-- Your assignment --
Copy out the entries below exactly as they stand, but only from the line containing "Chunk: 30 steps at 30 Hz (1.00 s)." through the line containing "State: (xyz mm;".

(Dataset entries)
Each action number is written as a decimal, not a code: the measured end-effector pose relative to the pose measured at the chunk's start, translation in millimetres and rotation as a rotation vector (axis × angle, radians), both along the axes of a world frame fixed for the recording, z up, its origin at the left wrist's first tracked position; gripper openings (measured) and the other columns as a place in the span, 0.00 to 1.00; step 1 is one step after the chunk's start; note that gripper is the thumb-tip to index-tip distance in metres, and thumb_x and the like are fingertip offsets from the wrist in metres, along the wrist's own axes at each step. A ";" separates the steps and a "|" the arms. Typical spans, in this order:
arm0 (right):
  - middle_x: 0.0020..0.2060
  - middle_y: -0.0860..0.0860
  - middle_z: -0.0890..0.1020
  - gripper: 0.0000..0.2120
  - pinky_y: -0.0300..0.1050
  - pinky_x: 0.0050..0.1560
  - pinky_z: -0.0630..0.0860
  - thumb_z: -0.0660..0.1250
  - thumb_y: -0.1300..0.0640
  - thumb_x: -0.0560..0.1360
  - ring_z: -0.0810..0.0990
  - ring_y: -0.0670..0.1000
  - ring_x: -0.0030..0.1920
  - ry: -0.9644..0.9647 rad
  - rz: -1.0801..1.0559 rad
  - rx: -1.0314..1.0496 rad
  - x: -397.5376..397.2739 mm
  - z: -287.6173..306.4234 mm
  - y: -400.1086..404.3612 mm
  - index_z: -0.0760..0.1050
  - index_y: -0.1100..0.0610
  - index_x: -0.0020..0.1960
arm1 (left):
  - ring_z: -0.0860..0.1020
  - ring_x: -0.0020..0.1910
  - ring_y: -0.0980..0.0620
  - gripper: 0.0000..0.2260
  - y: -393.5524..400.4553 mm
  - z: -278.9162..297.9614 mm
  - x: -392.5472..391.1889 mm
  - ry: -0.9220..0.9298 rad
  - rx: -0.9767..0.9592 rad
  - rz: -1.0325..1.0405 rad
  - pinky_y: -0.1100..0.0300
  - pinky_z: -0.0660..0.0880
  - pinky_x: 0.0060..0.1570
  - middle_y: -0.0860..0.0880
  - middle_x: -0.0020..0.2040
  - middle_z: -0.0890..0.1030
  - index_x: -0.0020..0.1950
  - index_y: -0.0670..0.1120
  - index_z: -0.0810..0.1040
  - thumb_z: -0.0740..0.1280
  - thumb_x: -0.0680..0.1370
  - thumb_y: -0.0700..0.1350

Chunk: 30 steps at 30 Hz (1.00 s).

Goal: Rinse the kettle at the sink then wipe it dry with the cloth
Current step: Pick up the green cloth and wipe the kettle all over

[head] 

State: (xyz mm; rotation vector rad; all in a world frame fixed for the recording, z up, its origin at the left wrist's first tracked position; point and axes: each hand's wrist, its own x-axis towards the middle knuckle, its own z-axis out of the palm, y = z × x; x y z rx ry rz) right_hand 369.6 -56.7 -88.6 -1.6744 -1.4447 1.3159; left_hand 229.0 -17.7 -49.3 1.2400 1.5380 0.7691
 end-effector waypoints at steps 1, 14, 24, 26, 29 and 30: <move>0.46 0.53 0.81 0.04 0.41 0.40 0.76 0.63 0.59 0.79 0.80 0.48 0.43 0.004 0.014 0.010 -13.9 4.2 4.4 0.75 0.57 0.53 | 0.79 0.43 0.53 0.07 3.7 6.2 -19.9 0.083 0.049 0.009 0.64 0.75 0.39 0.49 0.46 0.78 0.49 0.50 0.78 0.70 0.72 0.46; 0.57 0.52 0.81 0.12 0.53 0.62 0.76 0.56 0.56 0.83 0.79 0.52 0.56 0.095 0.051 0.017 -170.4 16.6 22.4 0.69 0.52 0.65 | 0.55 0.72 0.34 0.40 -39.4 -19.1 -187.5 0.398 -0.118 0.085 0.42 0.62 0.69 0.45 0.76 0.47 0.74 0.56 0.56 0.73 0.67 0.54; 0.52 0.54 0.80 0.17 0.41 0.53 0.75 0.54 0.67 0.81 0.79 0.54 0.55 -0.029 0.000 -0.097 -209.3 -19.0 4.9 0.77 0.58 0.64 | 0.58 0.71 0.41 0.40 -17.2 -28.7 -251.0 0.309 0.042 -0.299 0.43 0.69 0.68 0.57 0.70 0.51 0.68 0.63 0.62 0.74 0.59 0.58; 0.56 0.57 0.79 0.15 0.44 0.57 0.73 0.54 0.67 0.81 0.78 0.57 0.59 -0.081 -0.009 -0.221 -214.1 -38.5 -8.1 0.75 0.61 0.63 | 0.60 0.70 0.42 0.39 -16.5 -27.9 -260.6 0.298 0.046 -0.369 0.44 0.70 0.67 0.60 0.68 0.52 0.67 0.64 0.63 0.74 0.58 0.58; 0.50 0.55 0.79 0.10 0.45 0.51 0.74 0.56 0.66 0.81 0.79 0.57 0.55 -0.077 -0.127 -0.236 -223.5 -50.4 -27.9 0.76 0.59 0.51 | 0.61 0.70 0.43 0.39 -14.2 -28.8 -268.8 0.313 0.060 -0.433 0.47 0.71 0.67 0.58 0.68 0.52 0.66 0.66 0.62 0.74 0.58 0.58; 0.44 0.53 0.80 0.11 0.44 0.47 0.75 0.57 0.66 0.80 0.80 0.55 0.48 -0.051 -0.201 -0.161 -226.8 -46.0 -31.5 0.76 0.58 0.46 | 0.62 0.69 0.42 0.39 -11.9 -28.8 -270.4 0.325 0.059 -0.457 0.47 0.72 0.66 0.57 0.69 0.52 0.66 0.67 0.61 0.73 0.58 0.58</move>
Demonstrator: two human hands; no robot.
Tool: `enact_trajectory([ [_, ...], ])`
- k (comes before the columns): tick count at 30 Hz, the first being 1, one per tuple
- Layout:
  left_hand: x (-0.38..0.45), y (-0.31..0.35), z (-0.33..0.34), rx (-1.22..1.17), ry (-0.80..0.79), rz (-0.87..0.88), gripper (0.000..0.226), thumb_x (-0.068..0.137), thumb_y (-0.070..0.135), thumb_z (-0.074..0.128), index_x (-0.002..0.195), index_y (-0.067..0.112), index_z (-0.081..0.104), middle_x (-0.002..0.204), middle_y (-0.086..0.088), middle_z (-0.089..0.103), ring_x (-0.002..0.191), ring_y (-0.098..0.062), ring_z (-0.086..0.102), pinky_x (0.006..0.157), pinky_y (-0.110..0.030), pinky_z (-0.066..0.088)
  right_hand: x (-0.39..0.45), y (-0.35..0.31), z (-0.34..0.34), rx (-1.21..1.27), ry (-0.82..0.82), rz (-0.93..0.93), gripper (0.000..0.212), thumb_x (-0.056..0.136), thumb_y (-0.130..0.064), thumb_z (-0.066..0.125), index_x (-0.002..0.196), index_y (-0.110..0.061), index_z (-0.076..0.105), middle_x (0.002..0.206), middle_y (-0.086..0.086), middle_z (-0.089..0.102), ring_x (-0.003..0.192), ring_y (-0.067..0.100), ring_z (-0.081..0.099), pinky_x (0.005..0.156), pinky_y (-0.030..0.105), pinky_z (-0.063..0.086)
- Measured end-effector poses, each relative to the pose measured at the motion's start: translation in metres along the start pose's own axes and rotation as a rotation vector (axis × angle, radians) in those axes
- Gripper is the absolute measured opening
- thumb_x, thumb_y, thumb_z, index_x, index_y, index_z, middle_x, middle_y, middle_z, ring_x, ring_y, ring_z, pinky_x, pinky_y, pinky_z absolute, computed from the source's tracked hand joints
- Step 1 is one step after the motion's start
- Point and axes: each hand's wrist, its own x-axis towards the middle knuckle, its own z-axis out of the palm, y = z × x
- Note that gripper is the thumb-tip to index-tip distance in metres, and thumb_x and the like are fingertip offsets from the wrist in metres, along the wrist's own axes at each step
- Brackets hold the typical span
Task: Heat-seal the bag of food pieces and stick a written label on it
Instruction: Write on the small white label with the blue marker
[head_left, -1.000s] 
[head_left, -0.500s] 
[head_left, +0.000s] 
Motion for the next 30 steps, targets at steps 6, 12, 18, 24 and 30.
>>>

-- Final answer --
Chunk: 30 steps at 30 Hz (1.00 s).

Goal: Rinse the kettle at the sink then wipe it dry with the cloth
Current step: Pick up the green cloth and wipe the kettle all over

[head] 

State: (xyz mm; rotation vector rad; all in a world frame fixed for the recording, z up, its origin at the left wrist's first tracked position; point and axes: each hand's wrist, its own x-axis towards the middle knuckle, its own z-axis out of the palm, y = z × x; x y z rx ry rz) right_hand 369.6 -56.7 -88.6 -1.6744 -1.4447 1.3159; left_hand 229.0 -17.7 -49.3 1.2400 1.5380 0.7691

The exercise is fully answered.